Add to that the $47 million Tongva Park and Ken Genser Square and throw in some restaurants and City Hall could be handed a cultural space to bridge the gap between its north and south sides, otherwise divided by Interstate 10, said Phil Brock, a Recreation and Parks commissioner and talent manager.

Brock has seen his own clients leave Santa Monica to go to Beverly Hills and Century City because they had no place to throw events. He sees the Civic Auditorium as a solution to that problem, in conjunction with the performance spaces just across the street.

“There’s nowhere to host an event with over 450 people in the city right now,” Brock said.

It’s a use with some demand. Jonathan Wolf, executive vice president of the Independent Film & Television Alliance, told a crowd of business people in January that the Civic was critical to the return of the American Film Market (AFM), the world’s largest film market in which thousands of movie industry professionals from over 80 countries gather to pitch their movies.

Wolf saw the Civic as a possible space for red carpet premieres, hearkening back to its 1950s history in which it hosted the Academy Awards.

AFM was expected to add $20 million to the local economy over the eight days it was present in 2012, according to officials with the Santa Monica Convention & Visitors Bureau.

The partnership with the school district is not without precedent.

The district and City Hall had plans to join the Civic Center to the high school campus in the Civic Center Joint Use Plan, an application of redevelopment funds that would have upgraded the Greek, installed a new football field and built a gymnasium.

That same source of funding was meant to pump $50 million into the Civic for seismic improvements and a rehabilitation to make the performance space attractive to the Nederlander Group, a professional management firm that would have taken over bookings for the landmarked facility.

When that money fell through, Nederlander backed out and the school district stalled until voters passed a $385 million in November that will provide the necessary funds to fix the theater, build the gym and make other improvements to the 100-year-old campus.

Eventually, that will include the relocation of a swimming pool that would allow officials to build a shell around the Greek, transforming the space’s acoustics and allowing for professional-quality outdoor performances, Upton said.

The process to define the future of the Civic is still in its earliest stages, said Jessica Cusick, cultural affairs manager with City Hall.

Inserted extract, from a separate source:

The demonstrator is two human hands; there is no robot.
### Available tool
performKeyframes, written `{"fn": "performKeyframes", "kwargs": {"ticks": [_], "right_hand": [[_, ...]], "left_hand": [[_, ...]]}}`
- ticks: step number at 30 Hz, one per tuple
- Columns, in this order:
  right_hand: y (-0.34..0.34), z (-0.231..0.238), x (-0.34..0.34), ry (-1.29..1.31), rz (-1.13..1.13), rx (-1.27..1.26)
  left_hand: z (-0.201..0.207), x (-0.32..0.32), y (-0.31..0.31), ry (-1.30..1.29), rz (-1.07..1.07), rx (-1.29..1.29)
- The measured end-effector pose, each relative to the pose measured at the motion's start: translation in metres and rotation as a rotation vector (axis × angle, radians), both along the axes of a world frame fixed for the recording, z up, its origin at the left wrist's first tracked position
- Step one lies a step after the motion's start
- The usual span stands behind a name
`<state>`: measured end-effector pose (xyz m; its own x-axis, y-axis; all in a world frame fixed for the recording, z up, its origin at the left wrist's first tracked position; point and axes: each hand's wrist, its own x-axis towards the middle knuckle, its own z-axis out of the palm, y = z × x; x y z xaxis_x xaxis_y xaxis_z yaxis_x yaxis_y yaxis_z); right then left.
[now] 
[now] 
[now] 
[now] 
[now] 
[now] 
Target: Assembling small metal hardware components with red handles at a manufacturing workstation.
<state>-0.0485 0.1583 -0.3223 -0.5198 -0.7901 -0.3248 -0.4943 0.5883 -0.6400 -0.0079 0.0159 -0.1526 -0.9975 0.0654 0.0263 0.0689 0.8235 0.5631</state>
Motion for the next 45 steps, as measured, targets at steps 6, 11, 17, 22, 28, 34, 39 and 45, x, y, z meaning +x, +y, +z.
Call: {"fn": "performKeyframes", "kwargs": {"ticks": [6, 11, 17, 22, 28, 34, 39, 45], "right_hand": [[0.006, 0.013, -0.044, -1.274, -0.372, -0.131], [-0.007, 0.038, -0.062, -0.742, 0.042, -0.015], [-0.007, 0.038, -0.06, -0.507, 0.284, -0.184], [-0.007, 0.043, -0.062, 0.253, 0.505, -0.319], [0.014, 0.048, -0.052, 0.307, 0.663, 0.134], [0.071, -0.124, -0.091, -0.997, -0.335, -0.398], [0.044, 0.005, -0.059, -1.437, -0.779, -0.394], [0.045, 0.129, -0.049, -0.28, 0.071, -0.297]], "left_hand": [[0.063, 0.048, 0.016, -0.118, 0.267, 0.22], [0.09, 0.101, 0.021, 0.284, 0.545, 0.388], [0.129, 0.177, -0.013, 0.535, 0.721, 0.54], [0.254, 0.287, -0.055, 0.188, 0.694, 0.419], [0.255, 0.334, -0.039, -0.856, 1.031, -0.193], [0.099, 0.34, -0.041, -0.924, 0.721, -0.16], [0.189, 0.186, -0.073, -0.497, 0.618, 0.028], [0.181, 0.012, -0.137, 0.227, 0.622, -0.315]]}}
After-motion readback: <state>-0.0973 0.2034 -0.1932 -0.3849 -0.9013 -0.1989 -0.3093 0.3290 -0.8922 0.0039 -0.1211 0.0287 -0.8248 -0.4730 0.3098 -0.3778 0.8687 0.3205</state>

When redevelopment money disappeared, officials found themselves back at square one with the aging facility, and are only now beginning to explore other ideas than the public ownership/private management model embraced with the Nederlander Group.

Other ideas of the evening included forming a commission to consider all of the community needs and possible uses for the Civic, as well as the acknowledgment that more parking, dining and other facilities would be needed to bolster the location.

The possibility of a management structure of a publicly-appointed board and independent executive director, similar to that of the Santa Monica Pier Corporation, seemed to hold appeal with the crowd as well.

Frank Gruber, a longtime local columnist and commissioner, cautioned the crowd about getting too attached to any single idea, lest they form a “consensus Christmas tree” with too many requirements that no single entity could fulfill.

“Root for what you want, but be willing to put some ideas out the door,” Gruber said.